If you want an AI to output a useful design for an aligned AI, that design has to be secure, because an aligned-but-insecure AI is not stably aligned, it could be hacked. Ergo, your oracle AI must be using a security mindset at superhuman levels of intelligence. Otherwise the textbook you’ll get out will be beautiful, logical, coherent, and insecure. I don’t see how you could make an AI which has that level of security mindset and isn’t superhumanly capable of deception.
So, first, given an aligned-but-insecure AI, you can easily make an aligned-and-secure one by just asking it to produce a new textbook, you just have to do it fast enough that the AI doesn’t have time to get hacked in the wild. The “aligned” part is the really super hard one, the “secure” part is merely hard.
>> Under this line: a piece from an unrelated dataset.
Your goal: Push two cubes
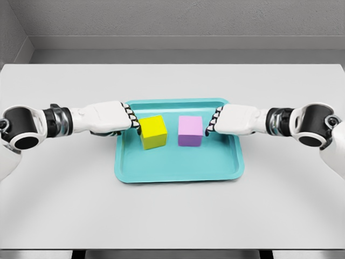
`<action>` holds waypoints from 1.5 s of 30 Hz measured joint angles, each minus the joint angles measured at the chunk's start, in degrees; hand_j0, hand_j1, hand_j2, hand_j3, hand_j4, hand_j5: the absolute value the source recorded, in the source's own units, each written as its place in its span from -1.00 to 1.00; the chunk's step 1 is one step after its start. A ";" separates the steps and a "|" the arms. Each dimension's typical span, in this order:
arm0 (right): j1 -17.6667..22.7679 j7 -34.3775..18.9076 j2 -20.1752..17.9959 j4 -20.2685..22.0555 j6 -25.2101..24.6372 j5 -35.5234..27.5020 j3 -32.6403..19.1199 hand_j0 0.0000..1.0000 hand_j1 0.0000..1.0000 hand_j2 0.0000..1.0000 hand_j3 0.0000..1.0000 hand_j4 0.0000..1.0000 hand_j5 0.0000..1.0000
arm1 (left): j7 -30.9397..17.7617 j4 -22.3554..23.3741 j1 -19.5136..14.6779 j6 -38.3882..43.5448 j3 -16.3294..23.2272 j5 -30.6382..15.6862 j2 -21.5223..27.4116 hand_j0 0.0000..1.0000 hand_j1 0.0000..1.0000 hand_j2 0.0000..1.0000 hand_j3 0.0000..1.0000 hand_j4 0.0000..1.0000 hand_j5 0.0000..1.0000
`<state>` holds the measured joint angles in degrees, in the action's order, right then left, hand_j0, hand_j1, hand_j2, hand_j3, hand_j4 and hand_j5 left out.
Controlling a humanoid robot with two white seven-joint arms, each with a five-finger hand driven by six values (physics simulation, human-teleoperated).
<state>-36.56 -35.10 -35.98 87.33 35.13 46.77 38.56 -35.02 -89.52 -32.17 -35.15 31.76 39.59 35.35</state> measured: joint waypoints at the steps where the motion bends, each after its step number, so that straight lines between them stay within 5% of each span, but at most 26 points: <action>1: -0.79 0.02 0.34 -0.47 -0.01 0.29 0.31 0.46 0.46 0.46 0.46 0.46 0.46 | 0.00 -0.01 0.00 -0.01 0.00 0.17 -0.14 0.32 0.32 0.32 0.32 0.32 0.32; 39: -4.48 -0.10 6.18 -6.91 -0.29 2.51 1.70 0.46 0.46 0.46 0.46 0.46 0.46 | 0.00 1.43 -0.97 0.32 -0.23 3.86 -5.03 0.34 0.34 0.34 0.34 0.34 0.34; 45: -4.40 0.02 5.99 -6.92 -0.14 2.79 1.81 0.46 0.46 0.46 0.46 0.46 0.46 | 0.00 1.45 -0.88 0.16 -0.51 3.90 -4.70 0.20 0.20 0.20 0.20 0.20 0.20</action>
And second, I think that this might be like saying “Bayesian updating is all you ever really need, so if you learn to do it in Domain #1, you automatically have the ability to do it in unrelated Domain #2”. While I think this is true at high levels of intelligence, It’s not true at human level, and I don’t know at what point beyond that it becomes true. At the risk of sounding coarse, the existence of autistic security researchers shows what I mean, being good at the math and mindset of security does not imply having the social knowledge to deceive humans.
And superhuman deception levels is not fatal in any case, in our case the AI is operating under restrictions that no human was ever put under. Boxing and state-resetting are pretty insane when you put them in a human context, trying to deceive someone who literally has access to simulations of your brain is really hard. I don’t think the lower end of the superhuman deception abilities spectrum would be enough for that.
This seems pretty counterintuitive to me, seeing how easily many humans fall for not-so-subtle deception and manipulation everyday.
Yes, the average human is dangerously easy to manipulate, but imagine how bad the situation would be if they didn’t spend a hundred thousand years evolving to not be easily manipulated.
Yeah. I suspect this links to a pattern I’ve noticed- in stories, especially rationalist stories, people who are successful at manipulation or highly resistant to manipulation are also highly generally intelligent. In real life, people who I know who are extremely successful at manipulation and scheming seem otherwise dumb as rocks. My suspicion is that we have a 20 watt, 2 exaflop skullduggery engine that can be hacked to run logic the same way we can hack a pregnancy test to run doom
I agree, there exists some level of math capability at which social manipulation becomes a math problem to be solved like any other. What I’m pointing out is that at human-level math ability, that is not the case, mathematicians aren’t the best manipulators around, they aren’t good enough at math for that. I also think that slightly above human-level math still wouldn’t be enough to make one a master manipulator. The idea is then to increase the barriers to manipulation through boxing and the other methods I mentioned, this would then increase the level of math ability required to manipulate humans. Allowing us to yield slightly superhuman math ability with hopefully low risk of manipulation.